• Task description:
Tally how many lines in the data below include "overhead", then please reply with only that figure.

Data entries:
--- START ---
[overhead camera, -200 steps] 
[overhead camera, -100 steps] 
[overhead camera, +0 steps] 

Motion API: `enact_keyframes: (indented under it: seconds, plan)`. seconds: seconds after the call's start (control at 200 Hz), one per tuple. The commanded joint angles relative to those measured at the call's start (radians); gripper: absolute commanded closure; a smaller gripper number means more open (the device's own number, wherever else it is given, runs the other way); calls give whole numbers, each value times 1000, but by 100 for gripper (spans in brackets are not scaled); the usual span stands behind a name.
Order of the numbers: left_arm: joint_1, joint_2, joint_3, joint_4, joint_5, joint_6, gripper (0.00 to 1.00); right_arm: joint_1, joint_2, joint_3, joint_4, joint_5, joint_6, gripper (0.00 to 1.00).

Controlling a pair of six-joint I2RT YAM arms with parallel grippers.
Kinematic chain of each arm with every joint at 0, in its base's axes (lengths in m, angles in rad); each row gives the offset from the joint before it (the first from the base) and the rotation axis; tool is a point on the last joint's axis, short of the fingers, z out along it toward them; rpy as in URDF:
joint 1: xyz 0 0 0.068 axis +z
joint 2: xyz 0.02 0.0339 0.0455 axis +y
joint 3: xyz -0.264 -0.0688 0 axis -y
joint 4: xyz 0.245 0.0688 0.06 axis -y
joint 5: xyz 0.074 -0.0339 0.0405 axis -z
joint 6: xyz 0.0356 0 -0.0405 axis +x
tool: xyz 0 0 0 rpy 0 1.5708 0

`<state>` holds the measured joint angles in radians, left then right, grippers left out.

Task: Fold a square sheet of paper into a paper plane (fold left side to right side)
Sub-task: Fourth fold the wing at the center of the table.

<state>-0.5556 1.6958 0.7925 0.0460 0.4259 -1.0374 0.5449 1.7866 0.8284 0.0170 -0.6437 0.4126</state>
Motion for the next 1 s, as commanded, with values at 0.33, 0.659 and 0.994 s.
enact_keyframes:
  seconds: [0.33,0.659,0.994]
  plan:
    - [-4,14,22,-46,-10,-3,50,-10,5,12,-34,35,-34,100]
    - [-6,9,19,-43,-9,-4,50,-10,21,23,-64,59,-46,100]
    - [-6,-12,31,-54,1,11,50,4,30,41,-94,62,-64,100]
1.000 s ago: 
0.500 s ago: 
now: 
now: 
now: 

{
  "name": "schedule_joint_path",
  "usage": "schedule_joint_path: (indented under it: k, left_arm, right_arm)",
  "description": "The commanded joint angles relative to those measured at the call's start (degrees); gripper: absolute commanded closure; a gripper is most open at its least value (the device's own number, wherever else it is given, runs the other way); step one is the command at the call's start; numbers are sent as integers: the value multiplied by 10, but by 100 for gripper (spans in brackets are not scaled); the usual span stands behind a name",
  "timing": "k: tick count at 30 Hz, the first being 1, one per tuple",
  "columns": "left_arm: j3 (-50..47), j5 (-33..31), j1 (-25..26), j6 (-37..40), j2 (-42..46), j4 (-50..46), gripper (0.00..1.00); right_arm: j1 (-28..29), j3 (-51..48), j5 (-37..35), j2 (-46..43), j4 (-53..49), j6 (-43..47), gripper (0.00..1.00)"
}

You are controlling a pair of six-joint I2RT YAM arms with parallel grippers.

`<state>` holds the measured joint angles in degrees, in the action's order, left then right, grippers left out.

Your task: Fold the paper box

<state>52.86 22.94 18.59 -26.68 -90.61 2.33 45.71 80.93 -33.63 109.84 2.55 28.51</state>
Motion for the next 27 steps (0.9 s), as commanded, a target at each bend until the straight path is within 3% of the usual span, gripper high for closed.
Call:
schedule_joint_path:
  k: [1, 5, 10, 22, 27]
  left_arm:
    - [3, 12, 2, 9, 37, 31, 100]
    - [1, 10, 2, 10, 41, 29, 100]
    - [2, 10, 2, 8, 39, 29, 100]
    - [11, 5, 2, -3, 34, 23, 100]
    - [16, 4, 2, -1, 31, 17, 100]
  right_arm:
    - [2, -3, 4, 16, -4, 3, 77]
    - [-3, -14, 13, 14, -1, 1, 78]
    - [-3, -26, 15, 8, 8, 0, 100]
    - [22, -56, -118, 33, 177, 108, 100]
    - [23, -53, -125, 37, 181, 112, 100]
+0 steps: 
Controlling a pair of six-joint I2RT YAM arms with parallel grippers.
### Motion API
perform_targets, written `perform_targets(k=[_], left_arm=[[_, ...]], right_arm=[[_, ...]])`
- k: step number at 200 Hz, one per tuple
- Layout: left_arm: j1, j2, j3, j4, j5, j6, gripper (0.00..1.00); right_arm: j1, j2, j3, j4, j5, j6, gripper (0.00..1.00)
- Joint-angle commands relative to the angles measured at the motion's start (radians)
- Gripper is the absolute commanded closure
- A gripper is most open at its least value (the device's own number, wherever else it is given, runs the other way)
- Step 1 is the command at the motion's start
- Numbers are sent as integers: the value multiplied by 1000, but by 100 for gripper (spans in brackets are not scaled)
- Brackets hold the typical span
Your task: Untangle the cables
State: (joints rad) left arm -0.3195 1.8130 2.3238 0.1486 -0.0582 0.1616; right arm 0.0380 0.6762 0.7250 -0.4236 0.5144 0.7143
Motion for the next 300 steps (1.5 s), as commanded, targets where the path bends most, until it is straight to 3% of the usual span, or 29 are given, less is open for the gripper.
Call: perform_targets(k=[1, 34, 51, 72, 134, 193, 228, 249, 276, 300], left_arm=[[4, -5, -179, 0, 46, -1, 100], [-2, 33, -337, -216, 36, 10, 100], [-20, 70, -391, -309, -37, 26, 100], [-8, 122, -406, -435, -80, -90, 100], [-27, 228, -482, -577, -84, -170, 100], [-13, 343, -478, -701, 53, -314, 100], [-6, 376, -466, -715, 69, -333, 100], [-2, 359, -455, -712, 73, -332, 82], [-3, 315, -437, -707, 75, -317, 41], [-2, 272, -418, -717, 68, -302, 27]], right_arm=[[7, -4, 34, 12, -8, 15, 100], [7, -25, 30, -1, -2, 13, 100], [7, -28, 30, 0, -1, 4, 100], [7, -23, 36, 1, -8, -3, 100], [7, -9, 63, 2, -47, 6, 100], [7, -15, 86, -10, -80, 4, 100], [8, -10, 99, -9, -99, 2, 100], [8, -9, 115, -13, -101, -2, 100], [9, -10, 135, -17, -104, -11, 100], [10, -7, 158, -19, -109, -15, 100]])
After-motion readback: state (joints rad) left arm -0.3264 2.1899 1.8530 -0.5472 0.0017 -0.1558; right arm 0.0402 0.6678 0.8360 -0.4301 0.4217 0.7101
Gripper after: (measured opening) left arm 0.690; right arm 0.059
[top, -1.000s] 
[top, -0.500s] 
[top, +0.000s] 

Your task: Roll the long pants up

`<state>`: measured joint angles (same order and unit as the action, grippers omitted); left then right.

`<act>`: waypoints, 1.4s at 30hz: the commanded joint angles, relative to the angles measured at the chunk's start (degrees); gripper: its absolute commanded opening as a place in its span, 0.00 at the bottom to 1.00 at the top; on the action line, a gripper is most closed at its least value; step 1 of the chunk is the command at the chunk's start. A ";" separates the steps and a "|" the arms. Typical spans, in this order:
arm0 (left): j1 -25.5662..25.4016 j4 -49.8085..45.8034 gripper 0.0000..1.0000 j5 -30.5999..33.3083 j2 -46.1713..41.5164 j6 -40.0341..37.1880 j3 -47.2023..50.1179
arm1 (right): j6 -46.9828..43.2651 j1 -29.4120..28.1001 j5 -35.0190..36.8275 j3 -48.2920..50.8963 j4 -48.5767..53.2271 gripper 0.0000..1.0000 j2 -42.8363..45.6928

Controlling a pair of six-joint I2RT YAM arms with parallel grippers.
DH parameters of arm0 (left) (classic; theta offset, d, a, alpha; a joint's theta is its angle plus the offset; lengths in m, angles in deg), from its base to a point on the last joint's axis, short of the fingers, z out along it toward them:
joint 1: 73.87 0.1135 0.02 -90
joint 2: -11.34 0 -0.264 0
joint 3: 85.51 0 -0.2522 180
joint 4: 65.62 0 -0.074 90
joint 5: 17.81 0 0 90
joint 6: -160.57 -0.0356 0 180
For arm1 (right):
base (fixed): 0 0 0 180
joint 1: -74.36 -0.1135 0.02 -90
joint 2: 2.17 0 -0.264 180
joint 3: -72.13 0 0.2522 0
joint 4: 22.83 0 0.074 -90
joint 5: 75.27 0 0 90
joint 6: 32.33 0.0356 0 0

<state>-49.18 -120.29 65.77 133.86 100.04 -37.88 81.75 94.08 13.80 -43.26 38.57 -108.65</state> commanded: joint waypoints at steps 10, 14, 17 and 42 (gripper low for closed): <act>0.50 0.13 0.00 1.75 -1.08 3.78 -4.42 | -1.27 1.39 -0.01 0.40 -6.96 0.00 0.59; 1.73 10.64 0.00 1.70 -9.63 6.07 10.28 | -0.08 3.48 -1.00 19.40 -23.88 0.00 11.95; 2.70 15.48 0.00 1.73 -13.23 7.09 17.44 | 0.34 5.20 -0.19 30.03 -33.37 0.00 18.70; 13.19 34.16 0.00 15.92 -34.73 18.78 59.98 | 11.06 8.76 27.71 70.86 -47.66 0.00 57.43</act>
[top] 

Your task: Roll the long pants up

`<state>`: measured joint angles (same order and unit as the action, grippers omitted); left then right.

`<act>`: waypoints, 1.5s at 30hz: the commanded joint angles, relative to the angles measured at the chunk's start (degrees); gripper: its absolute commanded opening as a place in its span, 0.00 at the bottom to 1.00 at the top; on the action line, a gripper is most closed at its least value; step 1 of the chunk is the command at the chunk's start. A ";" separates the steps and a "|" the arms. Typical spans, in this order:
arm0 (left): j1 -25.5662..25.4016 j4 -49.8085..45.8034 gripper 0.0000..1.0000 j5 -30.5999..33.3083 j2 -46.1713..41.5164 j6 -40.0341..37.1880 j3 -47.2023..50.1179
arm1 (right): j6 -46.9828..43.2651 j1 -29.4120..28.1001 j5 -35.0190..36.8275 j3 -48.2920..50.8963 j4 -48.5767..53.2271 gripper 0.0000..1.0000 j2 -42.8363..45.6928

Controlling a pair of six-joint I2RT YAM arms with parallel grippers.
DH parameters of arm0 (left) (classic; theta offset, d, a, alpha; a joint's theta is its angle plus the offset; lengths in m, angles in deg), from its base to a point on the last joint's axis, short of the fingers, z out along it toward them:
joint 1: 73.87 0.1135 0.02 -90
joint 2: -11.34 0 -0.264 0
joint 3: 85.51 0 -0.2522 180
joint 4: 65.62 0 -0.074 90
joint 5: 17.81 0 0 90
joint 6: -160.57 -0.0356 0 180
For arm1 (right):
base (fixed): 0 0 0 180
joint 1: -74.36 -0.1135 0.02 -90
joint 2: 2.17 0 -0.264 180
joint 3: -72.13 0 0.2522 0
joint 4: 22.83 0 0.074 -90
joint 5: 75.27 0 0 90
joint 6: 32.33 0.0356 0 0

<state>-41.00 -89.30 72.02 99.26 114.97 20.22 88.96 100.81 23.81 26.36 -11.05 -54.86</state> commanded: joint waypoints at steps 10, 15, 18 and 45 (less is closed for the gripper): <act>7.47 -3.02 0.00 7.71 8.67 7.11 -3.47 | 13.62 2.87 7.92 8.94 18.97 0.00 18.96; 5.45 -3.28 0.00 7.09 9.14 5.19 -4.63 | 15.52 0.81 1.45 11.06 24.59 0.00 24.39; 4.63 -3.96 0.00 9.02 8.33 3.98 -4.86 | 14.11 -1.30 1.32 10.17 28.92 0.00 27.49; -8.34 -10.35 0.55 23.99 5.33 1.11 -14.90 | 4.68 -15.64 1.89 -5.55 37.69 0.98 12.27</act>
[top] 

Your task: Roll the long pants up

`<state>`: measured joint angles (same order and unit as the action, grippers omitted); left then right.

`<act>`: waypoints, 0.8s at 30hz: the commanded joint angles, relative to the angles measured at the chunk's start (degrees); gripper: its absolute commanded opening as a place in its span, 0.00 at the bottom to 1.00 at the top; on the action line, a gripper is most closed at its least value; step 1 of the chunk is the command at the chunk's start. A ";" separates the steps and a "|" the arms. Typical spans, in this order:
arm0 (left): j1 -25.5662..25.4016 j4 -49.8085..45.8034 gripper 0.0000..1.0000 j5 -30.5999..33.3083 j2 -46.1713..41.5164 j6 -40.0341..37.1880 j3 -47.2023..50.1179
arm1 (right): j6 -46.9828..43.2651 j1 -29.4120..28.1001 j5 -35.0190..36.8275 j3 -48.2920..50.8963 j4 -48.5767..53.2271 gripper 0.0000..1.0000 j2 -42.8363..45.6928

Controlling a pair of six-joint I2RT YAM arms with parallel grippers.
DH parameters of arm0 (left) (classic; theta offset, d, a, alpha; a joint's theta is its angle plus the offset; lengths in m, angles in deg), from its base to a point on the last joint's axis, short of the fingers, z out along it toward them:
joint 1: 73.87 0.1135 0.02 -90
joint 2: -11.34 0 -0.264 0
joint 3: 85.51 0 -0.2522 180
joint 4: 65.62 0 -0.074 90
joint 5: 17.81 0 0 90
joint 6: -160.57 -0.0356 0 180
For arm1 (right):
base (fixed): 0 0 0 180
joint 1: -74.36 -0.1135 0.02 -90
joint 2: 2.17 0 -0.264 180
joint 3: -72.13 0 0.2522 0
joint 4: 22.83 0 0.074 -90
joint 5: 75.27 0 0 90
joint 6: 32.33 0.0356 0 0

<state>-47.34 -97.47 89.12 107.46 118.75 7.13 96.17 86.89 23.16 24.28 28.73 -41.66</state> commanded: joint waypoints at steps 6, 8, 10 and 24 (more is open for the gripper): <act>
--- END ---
• Response area:
3